As many of you already know, VMware launched its new core suite last Tuesday, comprising the new vSphere 5, Site Recovery Manager 5, vCloud Director 1.5 and vShield 5.

By now everybody already knows about the new licensing and I promised myself that I would not spend time on it, given that almost every blogger in the world already beat the argument to the ground with examples and 'what-if' scenarios, but after a long chat with a guy 'in-the-knows' 🙂 I decided to write something on it before start talking about the product itself and the new ground breaking features that they bring to the market (especially in the storage side of things).

VMware started using per-VM licensing a couple of years ago with many products of their portfolio, most notably SRM, and it worked fine for almost everybody, giving great flexibility with a true ITaaS cost model.

At first, almost everyone was expecting a shift into per-VM licensing with the new version of vSphere, and even when the new VSPP licensing came out, several weeks ago, based on vRam entitlements, nobody really paid attention to the new licensing scheme, after all, it was very SP-oriented.

And then the bomb dropped and almost every person involved in the virtualization practice started to freak out on the new licensing: customers, consultants, even VMware employees.

With this post I'd like to give a very humble advice to VMware: please reconsider per-VM licensing.

Per-VM licenses are, in my opinion, the best fit for a true ITaaS environment (even better than having vRAM+CPU socket) and they're easy on those who won't (or simply can't) embrace the whole Private/Public Cloud paradigm.

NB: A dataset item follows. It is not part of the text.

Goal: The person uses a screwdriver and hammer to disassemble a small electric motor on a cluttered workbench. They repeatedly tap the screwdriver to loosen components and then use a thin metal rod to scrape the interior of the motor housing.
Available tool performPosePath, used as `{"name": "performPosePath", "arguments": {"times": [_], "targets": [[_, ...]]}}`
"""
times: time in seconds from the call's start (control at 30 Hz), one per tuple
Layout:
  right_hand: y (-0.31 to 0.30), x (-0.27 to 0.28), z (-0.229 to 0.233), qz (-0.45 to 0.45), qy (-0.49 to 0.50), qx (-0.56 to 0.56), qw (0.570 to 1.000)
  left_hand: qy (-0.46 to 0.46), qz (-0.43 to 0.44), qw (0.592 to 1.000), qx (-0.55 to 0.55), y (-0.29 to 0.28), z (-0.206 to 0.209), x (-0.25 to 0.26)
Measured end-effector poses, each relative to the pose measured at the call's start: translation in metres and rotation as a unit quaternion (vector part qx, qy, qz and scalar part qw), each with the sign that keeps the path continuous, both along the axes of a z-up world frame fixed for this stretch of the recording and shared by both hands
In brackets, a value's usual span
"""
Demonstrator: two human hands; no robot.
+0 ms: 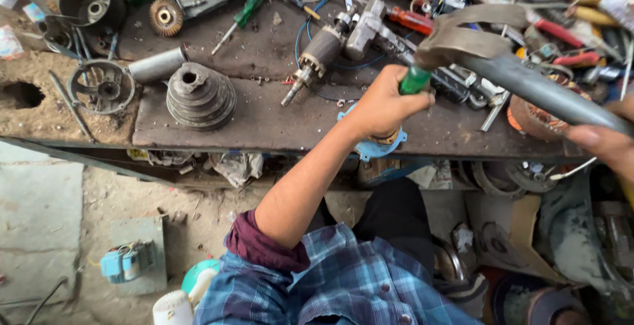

You can still keep different versions based on different feature sets and keep a VM size limit to fence the "create a huge machine and stuff everything in it" problem. For the upgrades you can use your statistical data to understand how many VM per Socket are averagely used at your customers sites and create an upgrade path.

I understand that I'm being simplistic, but the uproar that the new licensing scheme has caused needs to be tamed, and on the other hand, VMware needs to protect its revenue stream in the future, narrowed by ever-increasing hardware capabilities, this, in my opinion, is what people expected and in these new 'cloudy' days we can't rely on licensing based on hardware, but you still need a licensing scheme that can still stand on its own feet for the years to come, just try to imagine a 48GB/socket entitlement two years from now…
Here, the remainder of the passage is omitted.